TASK GOAL: Beneath this task is a listing; retype all of it exactly.

MATERIAL SHOWN:
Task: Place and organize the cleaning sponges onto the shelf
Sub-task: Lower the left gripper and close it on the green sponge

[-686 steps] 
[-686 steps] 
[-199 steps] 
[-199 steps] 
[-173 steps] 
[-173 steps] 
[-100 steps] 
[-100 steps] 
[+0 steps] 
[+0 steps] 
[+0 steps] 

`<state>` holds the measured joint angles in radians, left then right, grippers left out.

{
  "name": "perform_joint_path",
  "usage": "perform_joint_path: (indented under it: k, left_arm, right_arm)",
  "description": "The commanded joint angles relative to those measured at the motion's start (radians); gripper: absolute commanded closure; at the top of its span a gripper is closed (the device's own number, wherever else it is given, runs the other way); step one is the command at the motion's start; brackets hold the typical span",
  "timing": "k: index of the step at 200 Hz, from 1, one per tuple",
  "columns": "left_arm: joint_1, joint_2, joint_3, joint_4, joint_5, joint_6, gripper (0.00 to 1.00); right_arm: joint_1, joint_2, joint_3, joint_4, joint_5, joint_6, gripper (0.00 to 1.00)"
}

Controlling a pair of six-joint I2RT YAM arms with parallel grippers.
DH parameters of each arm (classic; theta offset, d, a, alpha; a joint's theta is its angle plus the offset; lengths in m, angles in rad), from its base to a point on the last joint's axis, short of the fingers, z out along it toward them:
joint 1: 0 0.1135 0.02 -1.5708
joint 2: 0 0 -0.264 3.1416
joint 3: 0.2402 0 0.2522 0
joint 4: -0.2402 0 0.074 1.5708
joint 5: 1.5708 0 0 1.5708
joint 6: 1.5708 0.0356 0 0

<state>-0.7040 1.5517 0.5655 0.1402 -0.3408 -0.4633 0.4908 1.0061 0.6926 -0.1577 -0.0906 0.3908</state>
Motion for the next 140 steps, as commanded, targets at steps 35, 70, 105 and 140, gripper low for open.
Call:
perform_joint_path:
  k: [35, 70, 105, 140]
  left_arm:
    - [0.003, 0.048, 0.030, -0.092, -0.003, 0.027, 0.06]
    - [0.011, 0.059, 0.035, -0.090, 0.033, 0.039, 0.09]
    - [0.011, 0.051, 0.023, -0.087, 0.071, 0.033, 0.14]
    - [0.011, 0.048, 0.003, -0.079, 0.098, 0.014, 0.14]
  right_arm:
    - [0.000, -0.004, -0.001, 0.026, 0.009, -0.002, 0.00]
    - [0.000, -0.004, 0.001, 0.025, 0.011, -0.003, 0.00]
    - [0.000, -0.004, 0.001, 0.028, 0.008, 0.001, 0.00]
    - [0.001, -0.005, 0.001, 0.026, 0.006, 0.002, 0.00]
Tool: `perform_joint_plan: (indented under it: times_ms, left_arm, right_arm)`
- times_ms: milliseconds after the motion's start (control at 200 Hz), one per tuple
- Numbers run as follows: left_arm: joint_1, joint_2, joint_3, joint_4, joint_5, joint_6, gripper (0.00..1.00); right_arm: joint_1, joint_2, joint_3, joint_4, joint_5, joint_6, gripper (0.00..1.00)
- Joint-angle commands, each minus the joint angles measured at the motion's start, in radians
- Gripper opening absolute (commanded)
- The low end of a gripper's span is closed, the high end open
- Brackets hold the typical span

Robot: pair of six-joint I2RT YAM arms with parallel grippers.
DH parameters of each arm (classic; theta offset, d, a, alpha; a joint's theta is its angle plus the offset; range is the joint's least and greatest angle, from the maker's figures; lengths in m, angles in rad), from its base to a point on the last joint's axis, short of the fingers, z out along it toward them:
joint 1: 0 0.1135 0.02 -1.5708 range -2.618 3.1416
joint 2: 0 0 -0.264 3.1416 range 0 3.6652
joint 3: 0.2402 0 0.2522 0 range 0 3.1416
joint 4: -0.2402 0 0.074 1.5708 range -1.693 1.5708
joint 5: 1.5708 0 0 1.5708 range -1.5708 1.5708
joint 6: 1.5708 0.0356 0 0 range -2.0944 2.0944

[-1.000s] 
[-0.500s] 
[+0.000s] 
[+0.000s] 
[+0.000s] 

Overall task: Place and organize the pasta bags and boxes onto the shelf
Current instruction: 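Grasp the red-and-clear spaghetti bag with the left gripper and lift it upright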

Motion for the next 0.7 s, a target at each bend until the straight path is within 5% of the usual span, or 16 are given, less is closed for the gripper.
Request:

EXERCISE SOLUTION:
Task: Place and organize the cleaning sponges onto the shelf
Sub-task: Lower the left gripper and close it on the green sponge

[-686 steps] 
[-686 steps] 
[-199 steps] 
[-199 steps] 
[-173 steps] 
[-173 steps] 
[-100 steps] 
[-100 steps] 
[+0 steps] 
[+0 steps] 
[+0 steps] 

`<state>` holds the measured joint angles in radians, left then right, grippers left out.

{
  "name": "perform_joint_path",
  "usage": "perform_joint_path: (indented under it: k, left_arm, right_arm)",
  "description": "The commanded joint angles relative to those measured at the motion's start (radians); gripper: absolute commanded closure; at the top of its span a gripper is closed (the device's own number, wherever else it is given, runs the other way); step one is the command at the motion's start; brackets hold the typical span",
  "timing": "k: index of the step at 200 Hz, from 1, one per tuple",
  "columns": "left_arm: joint_1, joint_2, joint_3, joint_4, joint_5, joint_6, gripper (0.00 to 1.00); right_arm: joint_1, joint_2, joint_3, joint_4, joint_5, joint_6, gripper (0.00 to 1.00)"
}

Controlling a pair of six-joint I2RT YAM arms with parallel grippers.
DH parameters of each arm (classic; theta offset, d, a, alpha; a joint's theta is its angle plus the offset; lengths in m, angles in rad), from its base to a point on the last joint's axis, short of the fingers, z out along it toward them:
joint 1: 0 0.1135 0.02 -1.5708
joint 2: 0 0 -0.264 3.1416
joint 3: 0.2402 0 0.2522 0
joint 4: -0.2402 0 0.074 1.5708
joint 5: 1.5708 0 0 1.5708
joint 6: 1.5708 0.0356 0 0

<state>-0.7040 1.5517 0.5655 0.1402 -0.3408 -0.4633 0.4908 1.0061 0.6926 -0.1577 -0.0906 0.3908</state>
Motion for the next 140 steps, as commanded, targets at steps 35, 70, 105 and 140, gripper low for open.
Call:
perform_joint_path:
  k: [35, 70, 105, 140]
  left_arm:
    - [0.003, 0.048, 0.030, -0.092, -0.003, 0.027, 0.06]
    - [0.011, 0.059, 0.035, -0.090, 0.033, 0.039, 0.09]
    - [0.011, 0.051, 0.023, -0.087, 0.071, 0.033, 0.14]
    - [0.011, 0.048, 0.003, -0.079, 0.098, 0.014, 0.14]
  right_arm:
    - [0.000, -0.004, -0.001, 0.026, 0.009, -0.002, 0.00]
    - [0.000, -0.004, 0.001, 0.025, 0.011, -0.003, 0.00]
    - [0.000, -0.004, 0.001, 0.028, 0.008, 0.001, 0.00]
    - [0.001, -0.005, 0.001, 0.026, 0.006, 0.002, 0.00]
Tool: `perform_joint_plan: (indented under it: times_ms, left_arm, right_arm)`
- times_ms: milliseconds after the motion's start (control at 200 Hz), one per tuple
- Numbers run as follows: left_arm: joint_1, joint_2, joint_3, joint_4, joint_5, joint_6, gripper (0.00..1.00); right_arm: joint_1, joint_2, joint_3, joint_4, joint_5, joint_6, gripper (0.00..1.00)
- Joint-angle commands, each minus the joint angles measured at the motion's start, in radians
- Gripper opening absolute (commanded)
- The low end of a gripper's span is closed, the high end open
- Brackets hold the typical span

Robot: pair of six-joint I2RT YAM arms with parallel grippers.
DH parameters of each arm (classic; theta offset, d, a, alpha; a joint's theta is its angle plus the offset; range is the joint's least and greatest angle, from the maker's figures; lengths in m, angles in rad), from its base to a point on the last joint's axis, short of the fingers, z out along it toward them:
joint 1: 0 0.1135 0.02 -1.5708 range -2.618 3.1416
joint 2: 0 0 -0.264 3.1416 range 0 3.6652
joint 3: 0.2402 0 0.2522 0 range 0 3.1416
joint 4: -0.2402 0 0.074 1.5708 range -1.693 1.5708
joint 5: 1.5708 0 0 1.5708 range -1.5708 1.5708
joint 6: 1.5708 0.0356 0 0 range -2.0944 2.0944

[-1.000s] 
[-0.500s] 
[+0.000s] 
[+0.000s] 
[+0.000s] 

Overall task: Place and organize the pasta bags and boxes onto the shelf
Current instruction: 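Grasp the red-and-clear spaghetti bag with the left gripper and lift it upright
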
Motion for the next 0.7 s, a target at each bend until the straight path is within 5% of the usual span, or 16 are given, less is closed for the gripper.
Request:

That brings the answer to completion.